* _WHAT YOU HAVE TO DO_:
Exactly as written, output each record given below.

* _RECORDS PROVIDED_:
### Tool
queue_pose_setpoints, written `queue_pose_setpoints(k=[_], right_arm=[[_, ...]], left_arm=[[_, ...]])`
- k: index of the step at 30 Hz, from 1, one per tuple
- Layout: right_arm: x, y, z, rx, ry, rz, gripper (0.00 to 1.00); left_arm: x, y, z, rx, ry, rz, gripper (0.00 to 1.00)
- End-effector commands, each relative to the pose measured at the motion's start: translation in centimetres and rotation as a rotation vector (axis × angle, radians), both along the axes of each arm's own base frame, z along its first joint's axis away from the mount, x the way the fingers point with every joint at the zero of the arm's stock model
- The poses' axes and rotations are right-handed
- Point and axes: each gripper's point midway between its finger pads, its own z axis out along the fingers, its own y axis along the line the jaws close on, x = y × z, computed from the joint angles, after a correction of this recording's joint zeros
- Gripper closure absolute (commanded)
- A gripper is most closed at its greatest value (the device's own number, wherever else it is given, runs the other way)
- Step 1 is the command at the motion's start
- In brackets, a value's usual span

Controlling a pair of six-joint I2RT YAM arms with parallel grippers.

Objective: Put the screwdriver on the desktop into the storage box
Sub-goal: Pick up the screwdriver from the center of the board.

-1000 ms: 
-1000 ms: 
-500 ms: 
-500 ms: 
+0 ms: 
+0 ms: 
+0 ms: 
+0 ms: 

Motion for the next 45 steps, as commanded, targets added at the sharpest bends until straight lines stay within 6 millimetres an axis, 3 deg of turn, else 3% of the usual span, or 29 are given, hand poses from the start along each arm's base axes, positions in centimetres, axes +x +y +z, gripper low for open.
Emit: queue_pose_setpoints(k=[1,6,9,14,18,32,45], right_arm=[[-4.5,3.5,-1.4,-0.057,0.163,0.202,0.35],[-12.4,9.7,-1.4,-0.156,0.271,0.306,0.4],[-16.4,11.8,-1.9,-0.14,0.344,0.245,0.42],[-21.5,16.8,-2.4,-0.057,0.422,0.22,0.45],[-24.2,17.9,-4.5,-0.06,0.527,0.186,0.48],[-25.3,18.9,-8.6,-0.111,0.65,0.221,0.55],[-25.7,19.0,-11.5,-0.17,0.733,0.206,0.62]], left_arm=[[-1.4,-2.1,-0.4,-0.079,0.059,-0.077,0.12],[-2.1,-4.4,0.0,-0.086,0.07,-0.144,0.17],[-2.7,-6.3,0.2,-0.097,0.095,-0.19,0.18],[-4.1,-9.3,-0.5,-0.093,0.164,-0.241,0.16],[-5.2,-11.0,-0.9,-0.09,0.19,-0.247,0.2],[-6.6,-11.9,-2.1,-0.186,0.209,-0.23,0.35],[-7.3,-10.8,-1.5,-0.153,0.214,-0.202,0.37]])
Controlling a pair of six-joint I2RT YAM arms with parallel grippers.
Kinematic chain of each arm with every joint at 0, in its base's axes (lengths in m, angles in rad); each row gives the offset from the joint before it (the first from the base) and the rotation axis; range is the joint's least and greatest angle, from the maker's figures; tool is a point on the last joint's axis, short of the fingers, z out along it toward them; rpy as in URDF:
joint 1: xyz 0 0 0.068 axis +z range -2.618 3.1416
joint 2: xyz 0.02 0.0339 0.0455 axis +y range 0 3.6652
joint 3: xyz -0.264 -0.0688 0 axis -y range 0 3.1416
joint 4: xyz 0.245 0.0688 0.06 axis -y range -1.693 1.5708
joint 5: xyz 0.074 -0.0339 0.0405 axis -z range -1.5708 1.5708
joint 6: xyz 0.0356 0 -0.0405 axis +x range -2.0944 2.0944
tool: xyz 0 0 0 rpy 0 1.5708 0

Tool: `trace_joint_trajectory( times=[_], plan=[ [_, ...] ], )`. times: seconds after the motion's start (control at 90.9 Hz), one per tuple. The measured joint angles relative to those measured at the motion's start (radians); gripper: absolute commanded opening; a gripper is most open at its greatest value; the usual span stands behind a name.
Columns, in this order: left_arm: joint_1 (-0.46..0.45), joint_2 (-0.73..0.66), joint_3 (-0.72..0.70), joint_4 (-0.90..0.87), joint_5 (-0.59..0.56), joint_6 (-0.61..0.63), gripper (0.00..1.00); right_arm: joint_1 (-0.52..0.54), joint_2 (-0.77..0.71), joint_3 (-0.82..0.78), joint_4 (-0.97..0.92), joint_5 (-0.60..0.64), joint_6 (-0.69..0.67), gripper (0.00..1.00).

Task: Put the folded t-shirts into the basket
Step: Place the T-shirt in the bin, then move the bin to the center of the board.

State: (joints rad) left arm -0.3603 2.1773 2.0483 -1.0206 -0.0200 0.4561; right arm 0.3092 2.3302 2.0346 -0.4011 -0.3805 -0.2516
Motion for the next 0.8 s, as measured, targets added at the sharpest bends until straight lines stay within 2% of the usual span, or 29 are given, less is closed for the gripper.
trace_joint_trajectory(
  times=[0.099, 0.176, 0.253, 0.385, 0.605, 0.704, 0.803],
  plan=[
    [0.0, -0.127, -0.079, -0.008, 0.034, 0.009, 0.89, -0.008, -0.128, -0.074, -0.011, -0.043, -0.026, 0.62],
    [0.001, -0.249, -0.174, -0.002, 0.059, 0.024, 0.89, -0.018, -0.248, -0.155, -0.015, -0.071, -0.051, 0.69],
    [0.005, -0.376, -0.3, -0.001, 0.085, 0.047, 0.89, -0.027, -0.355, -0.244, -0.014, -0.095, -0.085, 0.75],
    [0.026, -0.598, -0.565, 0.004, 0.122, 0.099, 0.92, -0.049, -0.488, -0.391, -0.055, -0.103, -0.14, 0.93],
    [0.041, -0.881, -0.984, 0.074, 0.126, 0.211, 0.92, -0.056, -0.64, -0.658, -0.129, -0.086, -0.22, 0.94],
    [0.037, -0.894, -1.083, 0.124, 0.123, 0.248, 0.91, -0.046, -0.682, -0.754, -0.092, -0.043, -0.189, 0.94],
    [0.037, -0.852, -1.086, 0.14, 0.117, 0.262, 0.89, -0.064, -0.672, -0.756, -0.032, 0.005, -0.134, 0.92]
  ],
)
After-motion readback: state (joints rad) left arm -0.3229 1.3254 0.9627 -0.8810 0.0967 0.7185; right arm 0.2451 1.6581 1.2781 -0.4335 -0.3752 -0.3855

* _RESPONSE TO THIS TASK_:
### Tool
queue_pose_setpoints, written `queue_pose_setpoints(k=[_], right_arm=[[_, ...]], left_arm=[[_, ...]])`
- k: index of the step at 30 Hz, from 1, one per tuple
- Layout: right_arm: x, y, z, rx, ry, rz, gripper (0.00 to 1.00); left_arm: x, y, z, rx, ry, rz, gripper (0.00 to 1.00)
- End-effector commands, each relative to the pose measured at the motion's start: translation in centimetres and rotation as a rotation vector (axis × angle, radians), both along the axes of each arm's own base frame, z along its first joint's axis away from the mount, x the way the fingers point with every joint at the zero of the arm's stock model
- The poses' axes and rotations are right-handed
- Point and axes: each gripper's point midway between its finger pads, its own z axis out along the fingers, its own y axis along the line the jaws close on, x = y × z, computed from the joint angles, after a correction of this recording's joint zeros
- Gripper closure absolute (commanded)
- A gripper is most closed at its greatest value (the device's own number, wherever else it is given, runs the other way)
- Step 1 is the command at the motion's start
- In brackets, a value's usual span

Controlling a pair of six-joint I2RT YAM arms with parallel grippers.

Objective: Put the screwdriver on the desktop into the storage box
Sub-goal: Pick up the screwdriver from the center of the board.

-1000 ms: 
-1000 ms: 
-500 ms: 
-500 ms: 
+0 ms: 
+0 ms: 
+0 ms: 
+0 ms: 

Motion for the next 45 steps, as commanded, targets added at the sharpest bends until straight lines stay within 6 millimetres an axis, 3 deg of turn, else 3% of the usual span, or 29 are given, hand poses from the start along each arm's base axes, positions in centimetres, axes +x +y +z, gripper low for open.
Emit: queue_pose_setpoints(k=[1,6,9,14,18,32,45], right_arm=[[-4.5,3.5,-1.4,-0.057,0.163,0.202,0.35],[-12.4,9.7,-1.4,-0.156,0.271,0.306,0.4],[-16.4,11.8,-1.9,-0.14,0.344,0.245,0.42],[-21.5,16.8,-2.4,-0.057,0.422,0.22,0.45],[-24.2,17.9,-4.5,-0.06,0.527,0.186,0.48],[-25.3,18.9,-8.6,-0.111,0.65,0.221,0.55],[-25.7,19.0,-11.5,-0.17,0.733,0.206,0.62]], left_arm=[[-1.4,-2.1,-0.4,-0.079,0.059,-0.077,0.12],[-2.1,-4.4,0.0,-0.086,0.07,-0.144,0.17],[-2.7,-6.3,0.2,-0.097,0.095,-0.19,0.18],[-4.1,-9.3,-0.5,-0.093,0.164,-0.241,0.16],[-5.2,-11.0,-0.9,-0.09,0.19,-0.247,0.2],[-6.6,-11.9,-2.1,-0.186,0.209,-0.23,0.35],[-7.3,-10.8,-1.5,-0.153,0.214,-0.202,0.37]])
Controlling a pair of six-joint I2RT YAM arms with parallel grippers.
Kinematic chain of each arm with every joint at 0, in its base's axes (lengths in m, angles in rad); each row gives the offset from the joint before it (the first from the base) and the rotation axis; range is the joint's least and greatest angle, from the maker's figures; tool is a point on the last joint's axis, short of the fingers, z out along it toward them; rpy as in URDF:
joint 1: xyz 0 0 0.068 axis +z range -2.618 3.1416
joint 2: xyz 0.02 0.0339 0.0455 axis +y range 0 3.6652
joint 3: xyz -0.264 -0.0688 0 axis -y range 0 3.1416
joint 4: xyz 0.245 0.0688 0.06 axis -y range -1.693 1.5708
joint 5: xyz 0.074 -0.0339 0.0405 axis -z range -1.5708 1.5708
joint 6: xyz 0.0356 0 -0.0405 axis +x range -2.0944 2.0944
tool: xyz 0 0 0 rpy 0 1.5708 0

Tool: `trace_joint_trajectory( times=[_], plan=[ [_, ...] ], )`. times: seconds after the motion's start (control at 90.9 Hz), one per tuple. The measured joint angles relative to those measured at the motion's start (radians); gripper: absolute commanded opening; a gripper is most open at its greatest value; the usual span stands behind a name.
Columns, in this order: left_arm: joint_1 (-0.46..0.45), joint_2 (-0.73..0.66), joint_3 (-0.72..0.70), joint_4 (-0.90..0.87), joint_5 (-0.59..0.56), joint_6 (-0.61..0.63), gripper (0.00..1.00); right_arm: joint_1 (-0.52..0.54), joint_2 (-0.77..0.71), joint_3 (-0.82..0.78), joint_4 (-0.97..0.92), joint_5 (-0.60..0.64), joint_6 (-0.69..0.67), gripper (0.00..1.00).

Task: Put the folded t-shirts into the basket
Step: Place the T-shirt in the bin, then move the bin to the center of the board.

State: (joints rad) left arm -0.3603 2.1773 2.0483 -1.0206 -0.0200 0.4561; right arm 0.3092 2.3302 2.0346 -0.4011 -0.3805 -0.2516
Motion for the next 0.8 s, as measured, targets added at the sharpest bends until straight lines stay within 2% of the usual span, or 29 are given, less is closed for the gripper.
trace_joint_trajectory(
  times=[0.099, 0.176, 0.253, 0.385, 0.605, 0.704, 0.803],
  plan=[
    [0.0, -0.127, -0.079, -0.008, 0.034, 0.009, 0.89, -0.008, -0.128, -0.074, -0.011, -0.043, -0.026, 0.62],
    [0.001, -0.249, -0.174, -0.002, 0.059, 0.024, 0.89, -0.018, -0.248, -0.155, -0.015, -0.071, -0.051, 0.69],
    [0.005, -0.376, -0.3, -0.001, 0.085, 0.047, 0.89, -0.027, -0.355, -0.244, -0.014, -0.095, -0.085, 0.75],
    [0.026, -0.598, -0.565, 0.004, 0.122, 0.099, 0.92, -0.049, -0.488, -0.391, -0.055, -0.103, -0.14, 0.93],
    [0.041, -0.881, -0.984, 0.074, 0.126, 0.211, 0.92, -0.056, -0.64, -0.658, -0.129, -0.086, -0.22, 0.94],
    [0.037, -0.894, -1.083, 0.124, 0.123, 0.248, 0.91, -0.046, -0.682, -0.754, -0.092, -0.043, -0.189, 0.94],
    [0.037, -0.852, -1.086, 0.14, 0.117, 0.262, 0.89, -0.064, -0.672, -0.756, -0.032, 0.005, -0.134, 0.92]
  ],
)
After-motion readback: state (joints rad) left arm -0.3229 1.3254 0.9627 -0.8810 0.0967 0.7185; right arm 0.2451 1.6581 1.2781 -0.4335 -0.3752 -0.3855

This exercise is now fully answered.